A liposome is a small artificial vesicle, spherical in shape, having at least one lipid bilayer. Due to their hydrophobicity and/or hydrophilicity, biocompatibility, particle size and many other properties, liposomes can be used as drug delivery vehicles for administration of pharmaceutical drugs and nutrients, such as lipid nanoparticles in mRNA vaccines, and DNA vaccines.  Liposomes can be prepared by disrupting biological membranes (such as by sonication).

Liposomes are most often composed of phospholipids, especially phosphatidylcholine and cholesterol, but may also include other lipids, such as egg, phosphatidylethanolamine, as long as they are compatible with lipid bilayer structure. A liposome design may employ surface ligands for attaching to unhealthy tissue.

The major types of liposomes are the multilamellar vesicle (MLV, with several lamellar phase lipid bilayers), the small unilamellar liposome vesicle (SUV, with one lipid bilayer), the large unilamellar vesicle (LUV), and the cochleate vesicle.

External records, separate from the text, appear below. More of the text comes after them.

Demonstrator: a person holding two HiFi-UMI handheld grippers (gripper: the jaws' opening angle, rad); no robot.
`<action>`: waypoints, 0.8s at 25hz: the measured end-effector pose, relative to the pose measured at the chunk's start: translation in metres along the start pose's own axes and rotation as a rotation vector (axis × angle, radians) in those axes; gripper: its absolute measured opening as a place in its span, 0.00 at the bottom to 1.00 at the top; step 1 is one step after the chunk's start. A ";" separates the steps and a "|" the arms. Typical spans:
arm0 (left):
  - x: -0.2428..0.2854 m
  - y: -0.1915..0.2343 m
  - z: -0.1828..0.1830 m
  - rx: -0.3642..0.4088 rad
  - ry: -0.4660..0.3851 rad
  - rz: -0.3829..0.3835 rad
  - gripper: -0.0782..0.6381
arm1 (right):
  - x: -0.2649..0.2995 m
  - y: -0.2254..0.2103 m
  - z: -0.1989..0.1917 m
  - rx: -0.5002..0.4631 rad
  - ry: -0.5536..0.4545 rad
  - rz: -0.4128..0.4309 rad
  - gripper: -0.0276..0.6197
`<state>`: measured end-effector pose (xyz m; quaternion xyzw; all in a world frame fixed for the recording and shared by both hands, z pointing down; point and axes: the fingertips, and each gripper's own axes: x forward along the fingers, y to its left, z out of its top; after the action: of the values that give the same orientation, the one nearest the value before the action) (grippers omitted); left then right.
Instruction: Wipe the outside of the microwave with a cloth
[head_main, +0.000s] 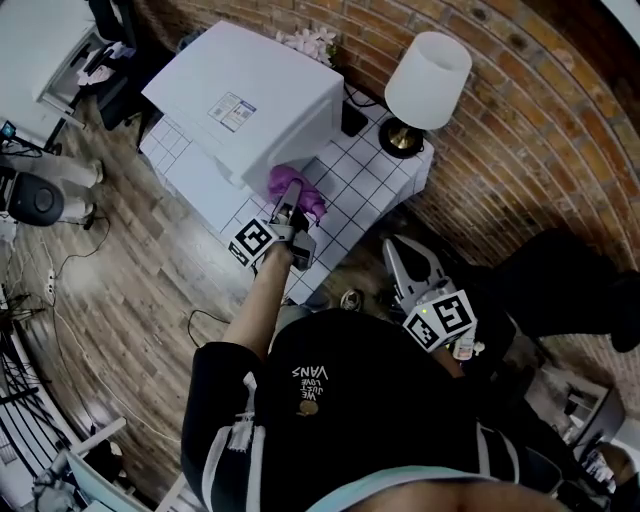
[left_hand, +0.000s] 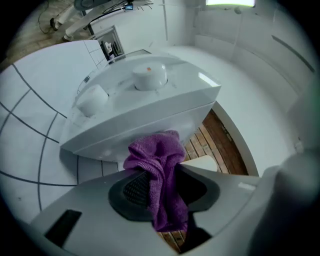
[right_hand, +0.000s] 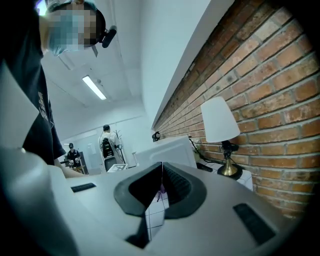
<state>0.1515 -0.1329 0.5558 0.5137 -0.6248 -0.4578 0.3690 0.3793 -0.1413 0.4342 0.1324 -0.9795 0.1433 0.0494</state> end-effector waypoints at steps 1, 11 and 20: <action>0.010 0.000 -0.002 -0.006 0.006 -0.005 0.30 | -0.003 -0.004 0.000 0.003 -0.002 -0.017 0.05; 0.111 -0.003 -0.029 0.016 0.110 -0.029 0.30 | -0.038 -0.050 0.000 0.036 -0.012 -0.191 0.05; 0.183 0.002 -0.049 0.007 0.172 -0.013 0.30 | -0.054 -0.073 0.000 0.051 -0.002 -0.287 0.05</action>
<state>0.1596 -0.3219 0.5709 0.5564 -0.5891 -0.4120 0.4167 0.4507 -0.1951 0.4466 0.2727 -0.9466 0.1594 0.0652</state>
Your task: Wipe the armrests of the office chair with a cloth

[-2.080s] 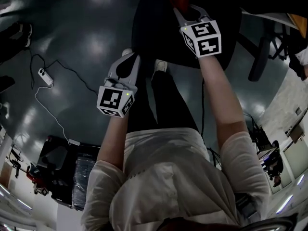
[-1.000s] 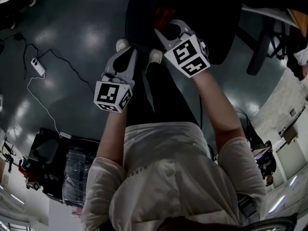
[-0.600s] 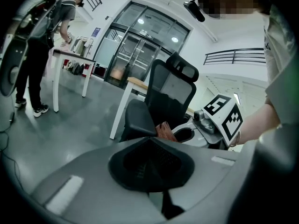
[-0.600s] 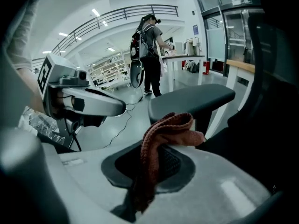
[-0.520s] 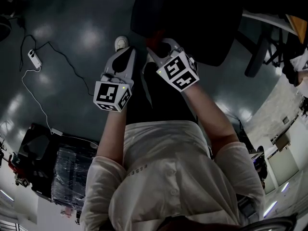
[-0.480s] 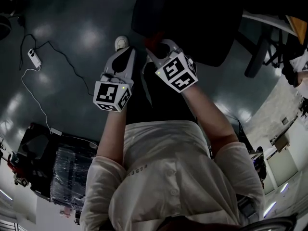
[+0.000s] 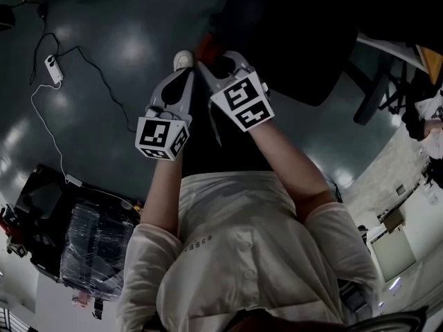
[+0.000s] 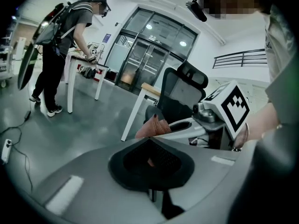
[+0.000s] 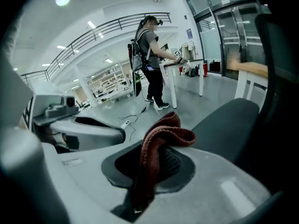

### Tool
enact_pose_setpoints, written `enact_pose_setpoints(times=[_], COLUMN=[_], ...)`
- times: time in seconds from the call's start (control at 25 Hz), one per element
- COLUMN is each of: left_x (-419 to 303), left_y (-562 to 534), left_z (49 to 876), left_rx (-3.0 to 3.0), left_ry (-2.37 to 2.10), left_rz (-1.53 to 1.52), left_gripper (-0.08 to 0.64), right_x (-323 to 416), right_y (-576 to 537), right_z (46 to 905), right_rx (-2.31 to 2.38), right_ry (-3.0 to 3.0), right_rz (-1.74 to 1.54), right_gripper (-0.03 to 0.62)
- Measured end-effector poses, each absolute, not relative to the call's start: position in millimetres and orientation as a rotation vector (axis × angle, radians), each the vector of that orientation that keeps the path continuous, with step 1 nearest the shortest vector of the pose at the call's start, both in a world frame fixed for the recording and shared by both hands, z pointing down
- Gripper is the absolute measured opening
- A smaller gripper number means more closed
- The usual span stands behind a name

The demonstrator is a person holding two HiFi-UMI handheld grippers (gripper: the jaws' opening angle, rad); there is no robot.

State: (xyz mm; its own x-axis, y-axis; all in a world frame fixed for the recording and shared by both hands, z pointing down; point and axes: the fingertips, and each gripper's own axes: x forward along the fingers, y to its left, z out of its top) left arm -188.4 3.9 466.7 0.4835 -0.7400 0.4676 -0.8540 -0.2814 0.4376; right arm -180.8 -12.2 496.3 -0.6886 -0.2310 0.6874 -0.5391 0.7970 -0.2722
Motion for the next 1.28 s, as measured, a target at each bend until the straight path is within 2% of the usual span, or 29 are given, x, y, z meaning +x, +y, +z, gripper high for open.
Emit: enact_pose_setpoints(times=[0.16, 0.28, 0.52, 0.72, 1.0, 1.28], left_x=[-208.1, -215.2, -208.3, -192.9, -195.1, -209.6], left_y=[-5.9, -20.5, -63.3, -96.4, -126.1, -139.8], left_z=[458.2, 453.2, 446.2, 450.2, 464.8, 476.7], left_rx=[2.074, 2.086, 2.147, 2.218, 2.258, 2.257], left_ry=[-1.338, -1.325, -1.23, -1.109, -1.017, -1.003], left_rz=[0.216, 0.218, 0.226, 0.268, 0.326, 0.341], left_gripper=[0.017, 0.017, 0.017, 0.017, 0.017, 0.017], right_x=[-195.0, -178.9, -64.6, -5.1, -12.6, -44.9], right_y=[-35.1, -74.1, -184.3, -239.4, -267.7, -285.9], right_z=[467.2, 438.7, 416.6, 454.1, 497.5, 505.1], right_rx=[0.581, 0.723, 1.241, 1.321, 1.29, 1.175], right_ry=[-2.39, -2.438, -2.26, -2.076, -1.985, -1.975], right_rz=[0.616, 0.58, 0.527, 0.544, 0.636, 0.592], right_gripper=[0.048, 0.048, 0.048, 0.048, 0.048, 0.048])
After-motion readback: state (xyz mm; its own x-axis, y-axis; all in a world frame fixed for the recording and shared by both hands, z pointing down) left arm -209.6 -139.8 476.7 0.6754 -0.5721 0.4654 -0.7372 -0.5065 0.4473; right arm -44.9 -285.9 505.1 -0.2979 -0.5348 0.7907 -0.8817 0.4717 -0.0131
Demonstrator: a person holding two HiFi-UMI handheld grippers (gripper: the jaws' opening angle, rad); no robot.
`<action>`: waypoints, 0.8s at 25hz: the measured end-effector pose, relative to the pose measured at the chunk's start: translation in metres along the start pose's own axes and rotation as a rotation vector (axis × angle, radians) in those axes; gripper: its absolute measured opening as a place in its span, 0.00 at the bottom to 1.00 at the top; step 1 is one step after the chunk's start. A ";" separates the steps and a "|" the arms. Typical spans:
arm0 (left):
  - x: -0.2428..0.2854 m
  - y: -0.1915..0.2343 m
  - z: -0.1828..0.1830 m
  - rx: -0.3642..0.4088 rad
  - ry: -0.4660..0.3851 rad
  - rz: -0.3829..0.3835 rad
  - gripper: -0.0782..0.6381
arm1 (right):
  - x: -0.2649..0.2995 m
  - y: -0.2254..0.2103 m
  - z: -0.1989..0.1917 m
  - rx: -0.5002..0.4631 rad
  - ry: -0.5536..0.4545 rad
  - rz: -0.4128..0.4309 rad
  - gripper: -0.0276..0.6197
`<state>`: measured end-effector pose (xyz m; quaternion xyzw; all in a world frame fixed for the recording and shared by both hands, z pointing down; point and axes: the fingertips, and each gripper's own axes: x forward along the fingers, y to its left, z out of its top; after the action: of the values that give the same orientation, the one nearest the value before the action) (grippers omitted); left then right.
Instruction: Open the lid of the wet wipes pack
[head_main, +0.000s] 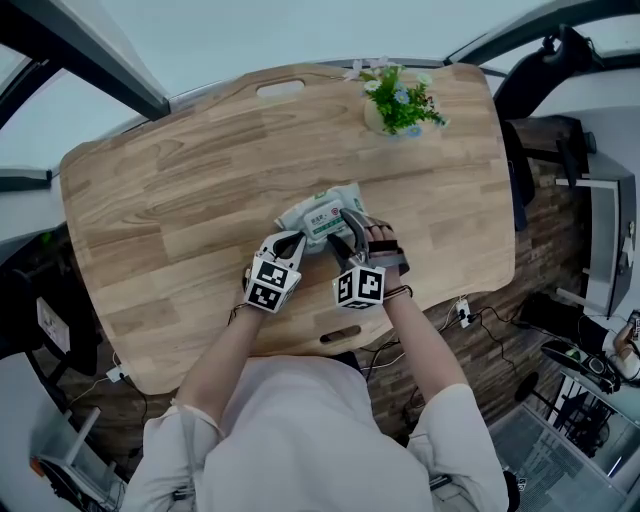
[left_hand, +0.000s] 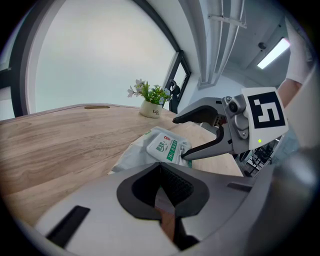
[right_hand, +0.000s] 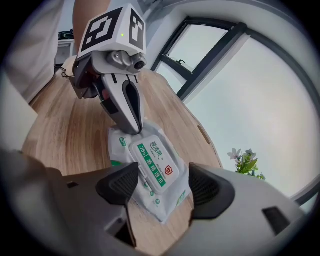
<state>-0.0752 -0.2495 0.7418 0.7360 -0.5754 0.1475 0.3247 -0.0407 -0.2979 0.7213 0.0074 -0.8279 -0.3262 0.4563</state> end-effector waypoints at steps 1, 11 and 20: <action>0.000 0.000 -0.001 0.000 0.002 0.001 0.14 | 0.000 0.000 0.000 -0.001 0.001 0.001 0.53; 0.001 0.001 -0.002 -0.002 -0.019 -0.001 0.14 | 0.000 0.009 0.006 -0.122 0.005 -0.001 0.44; 0.001 0.002 0.000 0.002 -0.024 -0.002 0.14 | -0.001 0.003 0.008 -0.157 0.040 -0.016 0.50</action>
<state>-0.0765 -0.2503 0.7432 0.7386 -0.5784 0.1390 0.3173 -0.0458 -0.2908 0.7192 -0.0153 -0.7904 -0.3937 0.4692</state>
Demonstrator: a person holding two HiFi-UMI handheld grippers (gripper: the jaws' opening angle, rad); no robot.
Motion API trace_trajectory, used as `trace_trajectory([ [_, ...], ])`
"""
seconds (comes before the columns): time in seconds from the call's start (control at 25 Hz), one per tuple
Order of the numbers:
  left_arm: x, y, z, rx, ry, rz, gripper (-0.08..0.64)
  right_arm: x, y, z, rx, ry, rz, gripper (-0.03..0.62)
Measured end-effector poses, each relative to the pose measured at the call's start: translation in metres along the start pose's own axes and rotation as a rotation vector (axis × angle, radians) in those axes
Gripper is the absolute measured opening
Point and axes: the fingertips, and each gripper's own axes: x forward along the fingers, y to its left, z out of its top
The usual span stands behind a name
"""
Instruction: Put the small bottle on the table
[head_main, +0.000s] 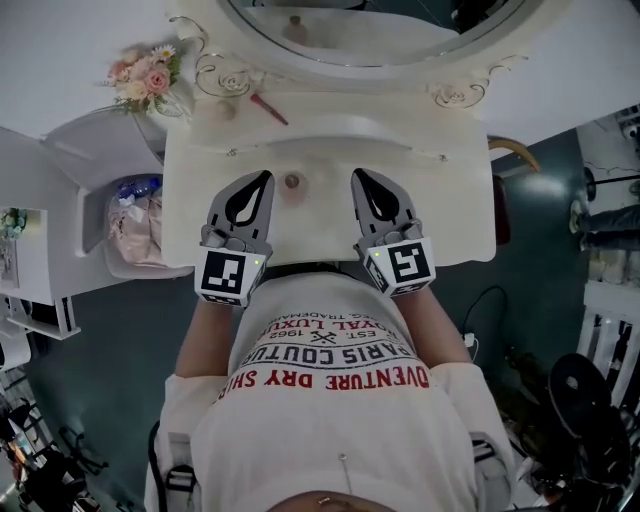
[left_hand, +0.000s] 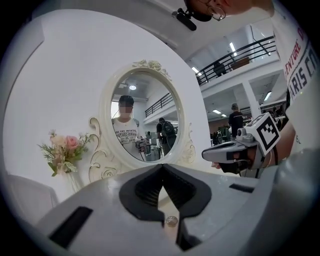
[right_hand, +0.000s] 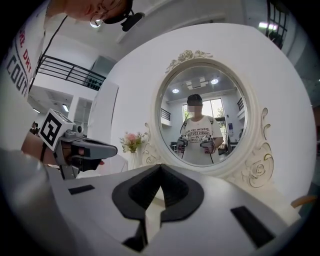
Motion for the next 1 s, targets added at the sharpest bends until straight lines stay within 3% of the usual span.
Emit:
trace_trajectory([
  [0.56, -0.002, 0.000, 0.000, -0.002, 0.010, 0.002, 0.009, -0.007, -0.004, 0.003, 0.008, -0.016, 0.001, -0.002],
  [0.76, 0.000, -0.007, -0.005, -0.044, 0.018, -0.034, 0.009, -0.008, -0.004, 0.004, 0.007, -0.013, 0.009, -0.002],
  [1.0, 0.002, -0.013, -0.010, -0.015, 0.032, -0.058, 0.009, -0.006, -0.007, 0.006, 0.008, -0.019, 0.015, -0.002],
])
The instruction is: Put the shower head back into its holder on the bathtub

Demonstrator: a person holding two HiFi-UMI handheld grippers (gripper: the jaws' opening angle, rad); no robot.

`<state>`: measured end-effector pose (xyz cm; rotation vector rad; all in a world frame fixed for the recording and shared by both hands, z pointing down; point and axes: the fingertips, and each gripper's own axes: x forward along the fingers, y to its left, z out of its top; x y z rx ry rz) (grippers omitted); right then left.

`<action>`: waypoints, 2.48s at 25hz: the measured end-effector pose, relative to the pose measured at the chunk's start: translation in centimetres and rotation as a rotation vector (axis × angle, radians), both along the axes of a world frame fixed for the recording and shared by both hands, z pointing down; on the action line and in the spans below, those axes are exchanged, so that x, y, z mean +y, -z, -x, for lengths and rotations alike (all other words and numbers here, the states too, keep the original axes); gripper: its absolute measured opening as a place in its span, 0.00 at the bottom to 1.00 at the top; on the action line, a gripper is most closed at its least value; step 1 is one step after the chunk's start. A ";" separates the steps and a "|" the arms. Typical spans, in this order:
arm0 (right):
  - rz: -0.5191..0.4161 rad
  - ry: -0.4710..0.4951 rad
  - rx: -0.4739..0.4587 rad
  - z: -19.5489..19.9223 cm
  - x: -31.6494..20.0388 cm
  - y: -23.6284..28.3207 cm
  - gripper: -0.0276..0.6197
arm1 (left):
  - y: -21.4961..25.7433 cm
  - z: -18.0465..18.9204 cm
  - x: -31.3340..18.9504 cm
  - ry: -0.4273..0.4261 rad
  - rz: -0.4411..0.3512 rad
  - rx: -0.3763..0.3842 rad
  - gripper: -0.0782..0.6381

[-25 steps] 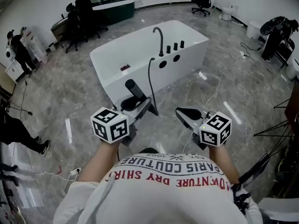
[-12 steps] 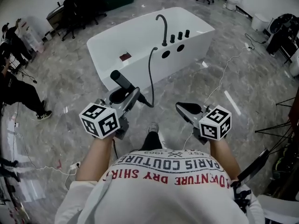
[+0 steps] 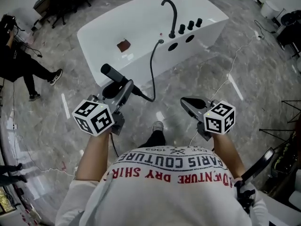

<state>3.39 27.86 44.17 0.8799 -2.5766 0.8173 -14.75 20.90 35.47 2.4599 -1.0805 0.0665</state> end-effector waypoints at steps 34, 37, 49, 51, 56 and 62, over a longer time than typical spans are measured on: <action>0.015 0.299 0.125 9.0 -21.5 -17.8 0.35 | 11.4 -0.8 -23.8 -0.012 -0.161 0.055 0.30; 0.028 0.302 0.194 9.0 -23.3 -20.9 0.36 | 11.8 -1.7 -25.6 -0.022 -0.153 0.071 0.30; 0.134 0.317 0.381 5.8 -25.8 -29.1 0.16 | 13.0 -0.7 -28.7 0.016 -0.188 0.046 0.30; 0.155 0.314 0.352 5.7 -25.5 -28.8 0.14 | 12.1 -0.2 -29.0 0.052 -0.202 -0.016 0.30; 0.214 0.268 0.210 5.7 -25.1 -25.4 0.14 | 11.0 0.5 -29.0 0.080 -0.197 -0.052 0.30; 0.196 0.188 0.056 5.6 -24.8 -19.6 0.14 | 9.3 1.0 -28.3 0.104 -0.183 -0.088 0.30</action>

A less desirable form are multivesicular liposomes in which one vesicle contains one or more smaller vesicles.

Liposomes should not be confused with lysosomes, or with micelles and reverse micelles composed of monolayers.

Discovery
The word liposome derives from two Greek words: lipo ("fat") and soma ("body"); it is so named because its composition is primarily of phospholipid.

Liposomes were first described by British haematologist Alec Douglas Bangham in 1961 (published 1964), at the Babraham Institute, in Cambridge. They were discovered when Bangham and R. W. Horne were testing the institute's new electron microscope by adding negative stain to dry phospholipids. The resemblance to the plasmalemma was obvious, and the microscope pictures served as the first  evidence for the cell membrane being a bilayer lipid structure. Their integrity as a closed, bilayer structure, that could release its contents after detergent treatment (structure-linked latency) was established by Bangham, Standish and Weissmann in the next year. Weissmann - during a Cambridge pub discussion with Bangham - first named the structures "liposomes" after the lysosome, which his laboratory had been studying: a simple organelle the structure-linked latency of which could be disrupted by detergents and streptolysins. Liposomes can be easily distinguished from micelles and hexagonal lipid phases by negative staining transmission electron microscopy.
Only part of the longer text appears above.